2. The raw material filtering device for color printing according to claim 1, characterized in that, The drive assembly includes a dual-axis motor, which is mounted on the housing. The output end of the dual-axis motor is equipped with a first drive shaft and a second drive shaft, with the end of the first drive shaft away from the dual-axis motor extending into the housing.
3. The raw material filtering device for color printing according to claim 2, characterized in that, The transmission assembly includes a driven shaft, one end of which is rotatably connected to the top wall of the first filter chamber, and the other end is connected to a threaded rod.
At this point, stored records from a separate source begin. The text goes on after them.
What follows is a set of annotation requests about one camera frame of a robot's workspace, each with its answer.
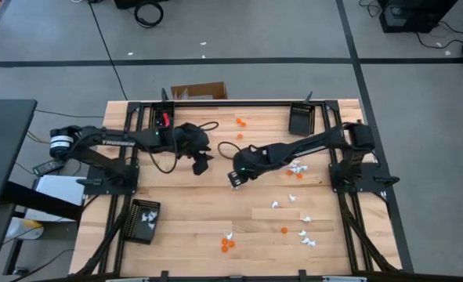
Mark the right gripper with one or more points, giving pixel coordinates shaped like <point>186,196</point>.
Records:
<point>252,162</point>

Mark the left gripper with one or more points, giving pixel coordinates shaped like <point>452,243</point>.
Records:
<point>192,139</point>

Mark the small red decoration piece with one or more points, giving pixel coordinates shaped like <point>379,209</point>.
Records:
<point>167,120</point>

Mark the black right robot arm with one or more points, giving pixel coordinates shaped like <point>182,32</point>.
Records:
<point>317,143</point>

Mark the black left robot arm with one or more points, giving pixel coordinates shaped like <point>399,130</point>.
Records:
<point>117,142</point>

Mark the brown cardboard box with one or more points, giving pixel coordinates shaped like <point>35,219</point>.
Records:
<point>200,90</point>

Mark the light grey metal strip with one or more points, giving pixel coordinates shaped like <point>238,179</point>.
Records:
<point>127,280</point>
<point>344,279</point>

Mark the white box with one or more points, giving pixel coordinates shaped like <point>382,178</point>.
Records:
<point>58,188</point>

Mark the black power adapter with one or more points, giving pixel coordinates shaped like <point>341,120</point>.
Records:
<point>49,167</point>

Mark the black desk crossbar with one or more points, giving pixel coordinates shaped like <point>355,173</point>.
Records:
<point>43,201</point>

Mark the yellow object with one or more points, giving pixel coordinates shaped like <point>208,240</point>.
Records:
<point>33,225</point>

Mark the black desk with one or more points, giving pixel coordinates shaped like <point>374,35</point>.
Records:
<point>4,152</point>

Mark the white bag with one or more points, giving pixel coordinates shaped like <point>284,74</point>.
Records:
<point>15,231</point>

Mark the black caster wheel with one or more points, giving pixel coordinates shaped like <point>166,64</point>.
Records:
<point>20,271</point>

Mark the black equipment cart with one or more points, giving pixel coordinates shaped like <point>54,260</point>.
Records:
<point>411,19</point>

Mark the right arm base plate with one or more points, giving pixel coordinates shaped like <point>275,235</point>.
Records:
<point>337,184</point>

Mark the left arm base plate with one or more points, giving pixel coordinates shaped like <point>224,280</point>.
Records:
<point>98,189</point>

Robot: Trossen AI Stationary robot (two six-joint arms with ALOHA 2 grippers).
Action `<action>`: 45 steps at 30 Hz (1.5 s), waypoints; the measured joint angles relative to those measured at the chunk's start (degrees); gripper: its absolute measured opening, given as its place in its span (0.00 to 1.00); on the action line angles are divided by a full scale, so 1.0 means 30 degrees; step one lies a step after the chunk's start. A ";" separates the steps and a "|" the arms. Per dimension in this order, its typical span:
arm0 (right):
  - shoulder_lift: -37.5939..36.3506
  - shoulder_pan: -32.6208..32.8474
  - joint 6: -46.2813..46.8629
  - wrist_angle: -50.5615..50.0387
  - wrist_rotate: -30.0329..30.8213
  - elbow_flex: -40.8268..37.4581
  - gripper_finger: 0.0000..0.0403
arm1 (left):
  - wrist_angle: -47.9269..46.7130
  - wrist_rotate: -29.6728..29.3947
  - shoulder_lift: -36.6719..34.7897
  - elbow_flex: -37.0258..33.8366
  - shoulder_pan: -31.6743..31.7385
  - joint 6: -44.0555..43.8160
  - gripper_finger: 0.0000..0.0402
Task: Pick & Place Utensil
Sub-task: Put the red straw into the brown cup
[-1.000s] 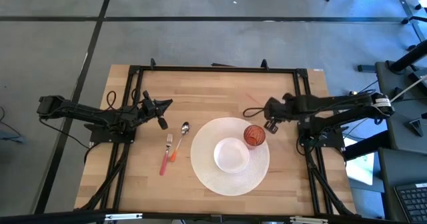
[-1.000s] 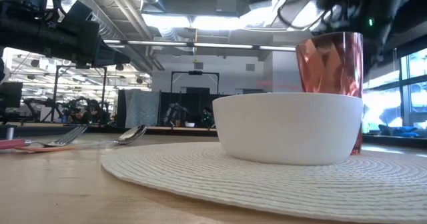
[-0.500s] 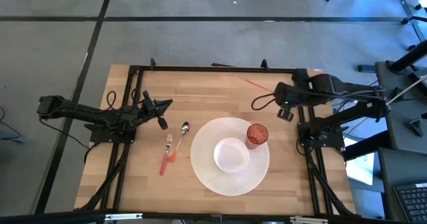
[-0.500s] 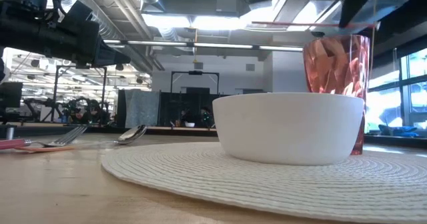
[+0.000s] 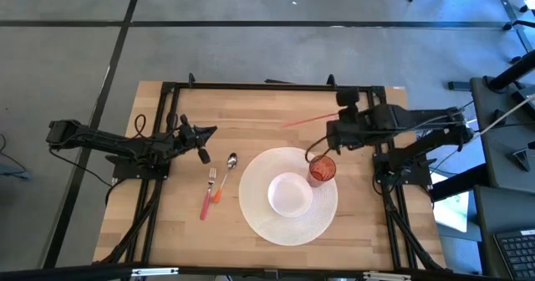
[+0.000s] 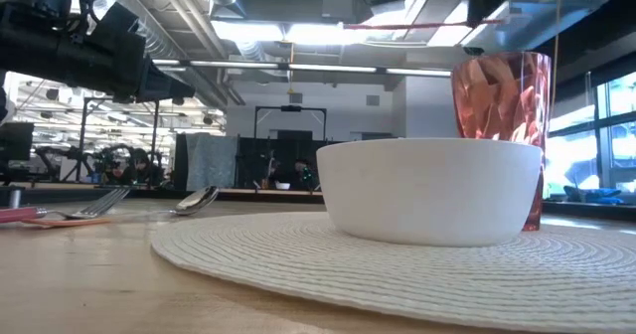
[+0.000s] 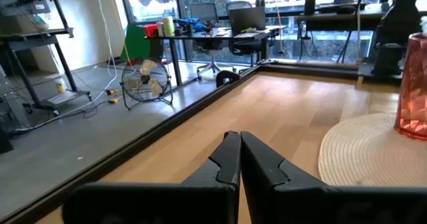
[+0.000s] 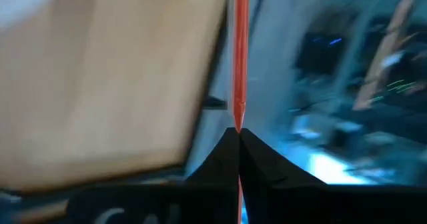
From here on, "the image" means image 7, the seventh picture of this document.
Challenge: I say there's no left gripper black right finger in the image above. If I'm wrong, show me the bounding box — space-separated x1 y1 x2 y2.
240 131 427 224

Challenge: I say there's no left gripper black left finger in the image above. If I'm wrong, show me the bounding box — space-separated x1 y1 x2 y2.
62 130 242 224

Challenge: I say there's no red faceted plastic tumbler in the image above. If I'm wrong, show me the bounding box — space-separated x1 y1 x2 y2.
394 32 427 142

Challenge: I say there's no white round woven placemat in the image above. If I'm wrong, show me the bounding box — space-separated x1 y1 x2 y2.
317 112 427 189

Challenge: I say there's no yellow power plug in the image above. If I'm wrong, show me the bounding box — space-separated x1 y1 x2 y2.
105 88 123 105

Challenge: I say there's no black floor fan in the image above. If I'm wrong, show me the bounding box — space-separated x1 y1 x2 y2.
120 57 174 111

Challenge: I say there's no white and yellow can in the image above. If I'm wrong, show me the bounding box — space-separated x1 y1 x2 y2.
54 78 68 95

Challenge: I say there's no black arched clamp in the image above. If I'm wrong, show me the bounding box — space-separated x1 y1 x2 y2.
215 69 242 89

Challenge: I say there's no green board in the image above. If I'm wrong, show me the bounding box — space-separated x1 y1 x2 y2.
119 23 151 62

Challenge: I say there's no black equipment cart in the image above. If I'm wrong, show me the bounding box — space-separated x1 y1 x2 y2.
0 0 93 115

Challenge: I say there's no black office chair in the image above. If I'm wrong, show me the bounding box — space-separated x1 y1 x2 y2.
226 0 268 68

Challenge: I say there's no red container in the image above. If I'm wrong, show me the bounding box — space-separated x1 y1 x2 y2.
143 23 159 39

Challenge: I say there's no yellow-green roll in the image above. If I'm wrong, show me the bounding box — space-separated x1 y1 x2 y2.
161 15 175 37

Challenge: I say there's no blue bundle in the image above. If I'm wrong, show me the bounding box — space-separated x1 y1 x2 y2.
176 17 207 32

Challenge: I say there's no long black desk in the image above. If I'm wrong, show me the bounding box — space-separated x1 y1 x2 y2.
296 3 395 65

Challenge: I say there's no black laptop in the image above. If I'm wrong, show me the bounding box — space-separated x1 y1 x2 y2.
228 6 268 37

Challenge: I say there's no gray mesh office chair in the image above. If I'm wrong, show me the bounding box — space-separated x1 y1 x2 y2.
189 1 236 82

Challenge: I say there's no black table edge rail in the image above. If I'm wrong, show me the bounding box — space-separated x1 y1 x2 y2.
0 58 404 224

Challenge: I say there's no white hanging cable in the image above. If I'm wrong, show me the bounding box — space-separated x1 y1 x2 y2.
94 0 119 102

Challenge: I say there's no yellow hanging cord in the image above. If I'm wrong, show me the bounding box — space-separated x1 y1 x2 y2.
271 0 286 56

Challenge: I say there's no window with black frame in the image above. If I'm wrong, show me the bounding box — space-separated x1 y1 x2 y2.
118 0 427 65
The threaded rod is threadedly connected to the guide plate. A connecting unit is installed on the first drive shaft, and the end of the connecting unit away from the first drive shaft is connected to the driven shaft.
4. The raw material filtering device for color printing according to claim 2, characterized in that, The transmission mechanism includes a rotating shaft, one end of which is rotatably connected to the side wall of the second filter chamber. A cam is mounted on the rotating shaft and is located on one side of the filter screen. An elastic component is mounted on the bottom of the filter screen, and the end of the elastic component away from the filter screen is connected to the bottom wall of the slide groove. A connecting mechanism is mounted on the second drive shaft, and the end of the connecting mechanism away from the second drive shaft is connected to the rotating shaft.
5. A raw material filtering device for color printing according to claim 4, characterized in that, The elastic component is a spring.